Activity: The answer must be every line of the records in which the string "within" appears.

⟨

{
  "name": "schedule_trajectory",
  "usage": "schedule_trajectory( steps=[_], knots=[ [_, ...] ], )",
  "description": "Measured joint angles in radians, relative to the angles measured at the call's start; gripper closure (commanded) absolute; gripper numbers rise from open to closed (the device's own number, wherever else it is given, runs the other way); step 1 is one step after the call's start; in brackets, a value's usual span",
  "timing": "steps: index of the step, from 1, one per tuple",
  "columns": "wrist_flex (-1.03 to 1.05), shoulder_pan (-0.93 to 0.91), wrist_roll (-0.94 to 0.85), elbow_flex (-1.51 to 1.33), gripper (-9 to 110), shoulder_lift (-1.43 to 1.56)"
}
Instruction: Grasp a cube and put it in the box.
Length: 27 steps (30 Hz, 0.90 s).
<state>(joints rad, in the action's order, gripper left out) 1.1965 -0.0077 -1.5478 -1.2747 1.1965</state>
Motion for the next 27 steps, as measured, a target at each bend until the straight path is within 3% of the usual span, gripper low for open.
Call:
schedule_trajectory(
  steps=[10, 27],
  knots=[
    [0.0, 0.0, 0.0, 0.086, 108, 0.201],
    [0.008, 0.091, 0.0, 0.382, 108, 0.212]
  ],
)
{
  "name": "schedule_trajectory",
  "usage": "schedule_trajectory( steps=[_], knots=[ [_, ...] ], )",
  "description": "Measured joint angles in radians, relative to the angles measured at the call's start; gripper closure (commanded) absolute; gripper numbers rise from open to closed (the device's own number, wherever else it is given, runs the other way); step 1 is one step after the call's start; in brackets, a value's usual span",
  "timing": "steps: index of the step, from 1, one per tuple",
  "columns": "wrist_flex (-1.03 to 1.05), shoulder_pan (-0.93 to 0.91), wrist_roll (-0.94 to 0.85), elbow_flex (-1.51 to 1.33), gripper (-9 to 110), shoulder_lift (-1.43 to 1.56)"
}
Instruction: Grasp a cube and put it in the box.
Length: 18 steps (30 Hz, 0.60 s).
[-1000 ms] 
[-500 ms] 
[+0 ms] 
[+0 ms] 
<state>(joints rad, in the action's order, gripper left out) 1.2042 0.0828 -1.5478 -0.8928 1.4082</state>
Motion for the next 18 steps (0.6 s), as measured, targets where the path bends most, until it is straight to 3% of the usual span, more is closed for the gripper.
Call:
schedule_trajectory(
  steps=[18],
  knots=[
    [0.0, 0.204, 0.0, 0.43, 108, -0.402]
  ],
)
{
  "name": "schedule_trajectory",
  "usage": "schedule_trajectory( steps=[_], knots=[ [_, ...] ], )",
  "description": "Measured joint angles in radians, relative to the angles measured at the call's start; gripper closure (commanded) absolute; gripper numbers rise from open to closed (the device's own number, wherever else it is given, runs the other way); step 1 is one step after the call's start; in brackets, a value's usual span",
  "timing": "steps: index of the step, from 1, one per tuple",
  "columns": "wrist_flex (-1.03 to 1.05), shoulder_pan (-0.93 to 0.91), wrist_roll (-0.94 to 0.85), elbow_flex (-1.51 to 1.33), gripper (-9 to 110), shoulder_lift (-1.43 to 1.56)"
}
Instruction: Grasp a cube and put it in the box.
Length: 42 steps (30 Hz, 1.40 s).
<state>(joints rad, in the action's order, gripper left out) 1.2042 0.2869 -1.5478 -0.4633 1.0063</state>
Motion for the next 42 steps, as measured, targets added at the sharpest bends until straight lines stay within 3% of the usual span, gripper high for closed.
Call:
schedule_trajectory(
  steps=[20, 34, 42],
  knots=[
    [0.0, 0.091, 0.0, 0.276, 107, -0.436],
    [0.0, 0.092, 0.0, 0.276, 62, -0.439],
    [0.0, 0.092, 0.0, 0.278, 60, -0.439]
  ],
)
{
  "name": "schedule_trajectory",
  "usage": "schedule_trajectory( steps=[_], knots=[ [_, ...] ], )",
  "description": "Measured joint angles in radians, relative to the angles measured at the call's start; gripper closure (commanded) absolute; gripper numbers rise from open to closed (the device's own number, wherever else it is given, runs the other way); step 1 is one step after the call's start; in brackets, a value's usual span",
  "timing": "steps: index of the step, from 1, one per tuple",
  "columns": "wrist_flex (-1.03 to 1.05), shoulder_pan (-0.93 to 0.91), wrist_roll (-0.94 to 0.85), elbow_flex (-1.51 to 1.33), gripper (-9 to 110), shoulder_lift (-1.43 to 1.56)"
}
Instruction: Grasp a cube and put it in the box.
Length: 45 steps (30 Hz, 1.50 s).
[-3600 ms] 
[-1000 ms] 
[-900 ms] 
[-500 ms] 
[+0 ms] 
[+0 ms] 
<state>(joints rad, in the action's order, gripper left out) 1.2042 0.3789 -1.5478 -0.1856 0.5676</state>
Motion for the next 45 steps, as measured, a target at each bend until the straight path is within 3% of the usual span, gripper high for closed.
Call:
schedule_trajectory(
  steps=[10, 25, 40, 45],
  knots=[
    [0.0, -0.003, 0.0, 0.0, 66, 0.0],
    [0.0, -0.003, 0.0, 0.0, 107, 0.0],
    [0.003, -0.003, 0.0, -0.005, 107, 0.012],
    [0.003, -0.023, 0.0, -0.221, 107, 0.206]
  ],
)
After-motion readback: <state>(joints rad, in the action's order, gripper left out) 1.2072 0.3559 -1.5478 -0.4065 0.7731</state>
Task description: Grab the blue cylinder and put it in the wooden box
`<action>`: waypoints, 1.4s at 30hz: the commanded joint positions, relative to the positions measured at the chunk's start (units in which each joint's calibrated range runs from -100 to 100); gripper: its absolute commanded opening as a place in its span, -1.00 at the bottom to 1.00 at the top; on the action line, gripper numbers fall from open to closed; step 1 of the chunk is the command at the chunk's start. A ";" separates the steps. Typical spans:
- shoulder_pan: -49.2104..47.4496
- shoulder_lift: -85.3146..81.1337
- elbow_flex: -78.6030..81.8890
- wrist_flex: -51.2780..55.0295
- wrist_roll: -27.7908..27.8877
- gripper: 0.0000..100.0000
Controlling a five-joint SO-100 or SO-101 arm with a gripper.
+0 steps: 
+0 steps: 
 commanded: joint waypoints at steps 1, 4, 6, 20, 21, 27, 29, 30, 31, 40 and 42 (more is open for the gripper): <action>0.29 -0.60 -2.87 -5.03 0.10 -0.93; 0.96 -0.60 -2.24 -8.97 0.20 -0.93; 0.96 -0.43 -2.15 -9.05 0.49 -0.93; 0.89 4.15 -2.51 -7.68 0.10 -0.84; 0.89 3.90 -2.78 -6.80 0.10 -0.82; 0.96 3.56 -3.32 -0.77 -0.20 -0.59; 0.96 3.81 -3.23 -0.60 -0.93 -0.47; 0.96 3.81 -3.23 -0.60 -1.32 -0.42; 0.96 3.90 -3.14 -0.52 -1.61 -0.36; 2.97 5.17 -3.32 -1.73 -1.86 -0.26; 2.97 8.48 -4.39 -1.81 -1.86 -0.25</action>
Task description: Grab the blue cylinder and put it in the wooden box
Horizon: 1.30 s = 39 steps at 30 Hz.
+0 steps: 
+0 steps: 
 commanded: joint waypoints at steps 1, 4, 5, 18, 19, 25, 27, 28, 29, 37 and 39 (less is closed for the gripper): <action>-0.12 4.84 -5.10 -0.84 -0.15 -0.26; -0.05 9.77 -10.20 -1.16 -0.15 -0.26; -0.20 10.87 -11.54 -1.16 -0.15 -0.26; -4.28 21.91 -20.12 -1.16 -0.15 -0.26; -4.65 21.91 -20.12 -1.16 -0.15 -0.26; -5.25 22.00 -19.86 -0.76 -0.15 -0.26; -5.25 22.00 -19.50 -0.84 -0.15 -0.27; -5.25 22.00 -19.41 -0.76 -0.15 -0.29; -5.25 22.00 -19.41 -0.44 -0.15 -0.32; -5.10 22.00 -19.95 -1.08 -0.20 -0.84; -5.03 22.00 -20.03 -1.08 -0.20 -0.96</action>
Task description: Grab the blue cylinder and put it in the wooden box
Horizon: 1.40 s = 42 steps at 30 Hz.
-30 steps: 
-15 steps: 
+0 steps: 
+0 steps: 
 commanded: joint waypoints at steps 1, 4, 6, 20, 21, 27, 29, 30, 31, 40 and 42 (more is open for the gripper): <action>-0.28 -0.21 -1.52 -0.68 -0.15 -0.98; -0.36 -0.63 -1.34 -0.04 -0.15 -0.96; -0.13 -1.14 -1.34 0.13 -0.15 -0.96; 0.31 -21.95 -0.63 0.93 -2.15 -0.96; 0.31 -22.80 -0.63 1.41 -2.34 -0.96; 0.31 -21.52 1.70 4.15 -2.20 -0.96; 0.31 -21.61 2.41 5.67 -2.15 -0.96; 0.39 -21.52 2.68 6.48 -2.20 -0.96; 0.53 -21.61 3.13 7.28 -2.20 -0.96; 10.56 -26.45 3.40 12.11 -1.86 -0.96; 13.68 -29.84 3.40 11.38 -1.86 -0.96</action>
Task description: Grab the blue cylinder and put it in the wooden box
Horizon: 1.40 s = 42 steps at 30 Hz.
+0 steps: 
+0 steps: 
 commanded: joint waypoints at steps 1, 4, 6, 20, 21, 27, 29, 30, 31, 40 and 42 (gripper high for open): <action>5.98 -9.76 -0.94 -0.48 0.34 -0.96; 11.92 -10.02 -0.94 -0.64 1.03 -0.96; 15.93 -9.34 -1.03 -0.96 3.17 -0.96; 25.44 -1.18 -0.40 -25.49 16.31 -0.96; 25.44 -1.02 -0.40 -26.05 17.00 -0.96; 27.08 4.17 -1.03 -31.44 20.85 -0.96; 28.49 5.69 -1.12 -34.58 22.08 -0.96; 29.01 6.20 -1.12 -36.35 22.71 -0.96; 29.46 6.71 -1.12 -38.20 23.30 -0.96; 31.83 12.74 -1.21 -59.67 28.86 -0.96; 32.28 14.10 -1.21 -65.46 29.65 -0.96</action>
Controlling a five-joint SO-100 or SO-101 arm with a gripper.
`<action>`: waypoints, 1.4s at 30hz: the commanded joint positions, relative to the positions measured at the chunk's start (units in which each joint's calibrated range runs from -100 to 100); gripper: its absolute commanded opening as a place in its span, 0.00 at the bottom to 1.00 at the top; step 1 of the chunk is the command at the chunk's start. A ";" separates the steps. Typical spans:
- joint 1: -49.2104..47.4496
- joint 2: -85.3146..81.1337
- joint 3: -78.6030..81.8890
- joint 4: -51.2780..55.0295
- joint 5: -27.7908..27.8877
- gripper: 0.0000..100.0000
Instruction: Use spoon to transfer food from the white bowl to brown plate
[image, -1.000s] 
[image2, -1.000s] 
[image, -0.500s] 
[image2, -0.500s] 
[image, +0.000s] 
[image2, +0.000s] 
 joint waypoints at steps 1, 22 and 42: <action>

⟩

Exercise answer:
Motion for the next 27 steps, as measured, a target at each bend until the straight path is within 3% of the usual span, gripper low for open.
Motion for the next 42 steps, as measured, targets added at the sharpest bends until straight lines stay within 3% of the usual span, gripper high for closed.
Motion for the next 45 steps, as measured, a target at each bend until the straight path is within 3% of the usual span, gripper high for closed.

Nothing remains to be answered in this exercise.